### HOW TO COMPLETE THIS TASK
Leaving the pictures out, print the lines from the first line of the listing through the line containing "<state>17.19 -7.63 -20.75", exactly as they read, and no others.

### PROVIDED MATERIAL
|---|
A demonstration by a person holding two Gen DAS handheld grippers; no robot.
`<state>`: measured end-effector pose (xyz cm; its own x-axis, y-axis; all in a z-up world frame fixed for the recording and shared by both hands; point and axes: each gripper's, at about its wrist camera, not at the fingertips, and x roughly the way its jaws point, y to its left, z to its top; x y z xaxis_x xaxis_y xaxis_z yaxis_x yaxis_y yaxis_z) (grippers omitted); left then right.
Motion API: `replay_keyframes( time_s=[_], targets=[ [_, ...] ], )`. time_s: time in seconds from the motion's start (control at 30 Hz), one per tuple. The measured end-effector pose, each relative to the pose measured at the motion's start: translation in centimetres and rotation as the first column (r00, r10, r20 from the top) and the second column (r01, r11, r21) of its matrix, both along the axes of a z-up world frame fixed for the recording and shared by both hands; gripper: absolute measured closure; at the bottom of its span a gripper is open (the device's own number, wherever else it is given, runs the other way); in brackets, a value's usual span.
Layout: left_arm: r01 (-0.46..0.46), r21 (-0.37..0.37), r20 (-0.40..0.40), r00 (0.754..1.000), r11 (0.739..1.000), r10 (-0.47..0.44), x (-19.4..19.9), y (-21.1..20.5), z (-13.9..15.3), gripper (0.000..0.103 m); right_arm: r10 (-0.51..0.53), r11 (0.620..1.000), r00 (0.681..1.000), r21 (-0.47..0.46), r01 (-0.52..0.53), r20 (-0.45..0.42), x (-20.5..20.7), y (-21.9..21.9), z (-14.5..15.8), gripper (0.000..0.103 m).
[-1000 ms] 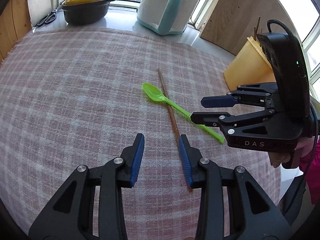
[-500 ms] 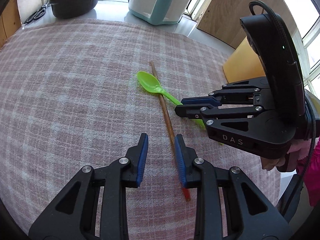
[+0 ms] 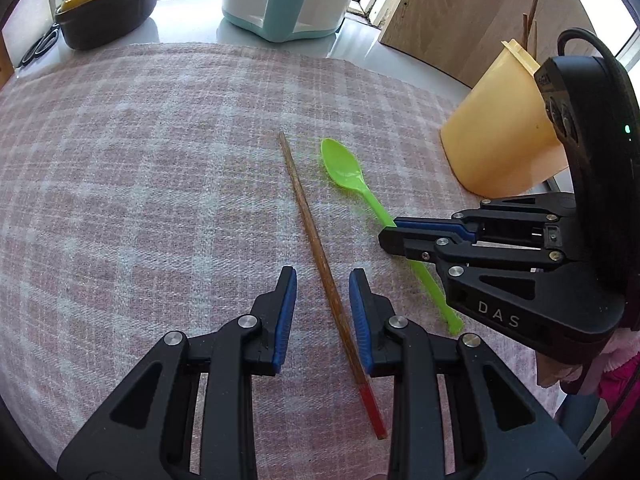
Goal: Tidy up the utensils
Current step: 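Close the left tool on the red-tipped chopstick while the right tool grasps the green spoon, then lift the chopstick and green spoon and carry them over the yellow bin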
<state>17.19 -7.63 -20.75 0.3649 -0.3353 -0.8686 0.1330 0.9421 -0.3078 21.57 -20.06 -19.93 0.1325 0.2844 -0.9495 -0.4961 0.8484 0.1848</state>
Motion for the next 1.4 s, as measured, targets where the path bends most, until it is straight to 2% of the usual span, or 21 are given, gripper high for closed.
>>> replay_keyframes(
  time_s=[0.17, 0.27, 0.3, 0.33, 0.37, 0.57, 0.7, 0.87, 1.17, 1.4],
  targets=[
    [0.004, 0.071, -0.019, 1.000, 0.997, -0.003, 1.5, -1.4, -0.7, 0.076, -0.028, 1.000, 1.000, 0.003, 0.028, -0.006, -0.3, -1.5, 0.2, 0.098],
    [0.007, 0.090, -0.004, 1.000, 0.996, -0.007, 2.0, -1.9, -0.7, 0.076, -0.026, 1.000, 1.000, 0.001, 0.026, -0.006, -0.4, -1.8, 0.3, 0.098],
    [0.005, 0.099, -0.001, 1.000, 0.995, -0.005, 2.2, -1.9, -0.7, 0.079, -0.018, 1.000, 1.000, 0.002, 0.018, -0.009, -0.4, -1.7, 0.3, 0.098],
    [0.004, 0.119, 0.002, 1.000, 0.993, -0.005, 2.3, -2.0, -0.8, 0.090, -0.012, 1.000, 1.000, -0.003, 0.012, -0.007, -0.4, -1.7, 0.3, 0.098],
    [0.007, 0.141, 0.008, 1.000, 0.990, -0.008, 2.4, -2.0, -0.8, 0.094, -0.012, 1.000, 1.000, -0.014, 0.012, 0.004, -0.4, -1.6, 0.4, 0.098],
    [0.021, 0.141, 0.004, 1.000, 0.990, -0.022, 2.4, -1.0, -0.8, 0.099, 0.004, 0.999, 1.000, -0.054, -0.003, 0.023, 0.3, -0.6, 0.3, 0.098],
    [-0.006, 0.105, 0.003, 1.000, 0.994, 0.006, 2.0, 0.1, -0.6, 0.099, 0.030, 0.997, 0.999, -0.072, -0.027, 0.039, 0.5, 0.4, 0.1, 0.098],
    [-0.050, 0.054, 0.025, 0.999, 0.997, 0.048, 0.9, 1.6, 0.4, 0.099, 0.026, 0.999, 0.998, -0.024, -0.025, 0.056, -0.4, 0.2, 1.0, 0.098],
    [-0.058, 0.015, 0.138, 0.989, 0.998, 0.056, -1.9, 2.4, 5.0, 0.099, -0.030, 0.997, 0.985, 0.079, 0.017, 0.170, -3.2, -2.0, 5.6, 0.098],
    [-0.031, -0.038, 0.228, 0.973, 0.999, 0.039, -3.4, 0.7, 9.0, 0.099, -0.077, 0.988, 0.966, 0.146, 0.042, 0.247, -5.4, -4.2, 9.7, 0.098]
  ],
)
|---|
### FINAL ANSWER
A demonstration by a person holding two Gen DAS handheld grippers; no robot.
`<state>`: measured end-effector pose (xyz cm; its own x-axis, y-axis; all in a z-up world frame fixed for the recording and shared by both hands; point and axes: each gripper's, at about its wrist camera, not at the fingertips, and x roughly the way its jaws point, y to its left, z to its top; x y z xaxis_x xaxis_y xaxis_z yaxis_x yaxis_y yaxis_z) (grippers omitted); left then right.
Motion API: `replay_keyframes( time_s=[_], targets=[ [_, ...] ], )`. time_s: time in seconds from the motion's start (control at 30 Hz), one per tuple. The measured end-effector pose, each relative to the pose measured at the motion's start: translation in centimetres and rotation as the first column (r00, r10, r20 from the top) and the second column (r01, r11, r21) of its matrix, both along the axes of a z-up world frame fixed for the recording and shared by both hands; gripper: absolute measured closure; at the bottom of its span a gripper is open (the device's own number, wherever else it is given, runs the other way); in brackets, a value's usual span.
Layout: left_arm: r01 (-0.46..0.46), r21 (-0.37..0.37), r20 (-0.40..0.40), r00 (0.754..1.000), r11 (0.739..1.000), r10 (-0.47..0.44), x (-19.4..19.9), y (-21.1..20.5), z (-13.9..15.3), gripper (0.000..0.103 m); right_arm: r10 (-0.51..0.53), r11 (0.620..1.000), r00 (0.681..1.000), r21 (-0.47..0.46), r01 (-0.52..0.53), r20 (-0.45..0.42), x (-20.5..20.7), y (-21.9..21.9), z (-14.5..15.8), gripper (0.000..0.103 m).
[-1000 ms] 
[-500 ms] 
[+0 ms] 
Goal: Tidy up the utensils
Current step: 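Close the left tool on the red-tipped chopstick while the right tool grasps the green spoon, then lift the chopstick and green spoon and carry them over the yellow bin
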<state>17.19 -7.63 -20.75 0.3649 -0.3353 -0.8686 0.1330 0.9421 -0.3078 21.57 -20.06 -19.93 0.1325 0.2844 -0.9495 -0.4961 0.8484 0.1848</state>

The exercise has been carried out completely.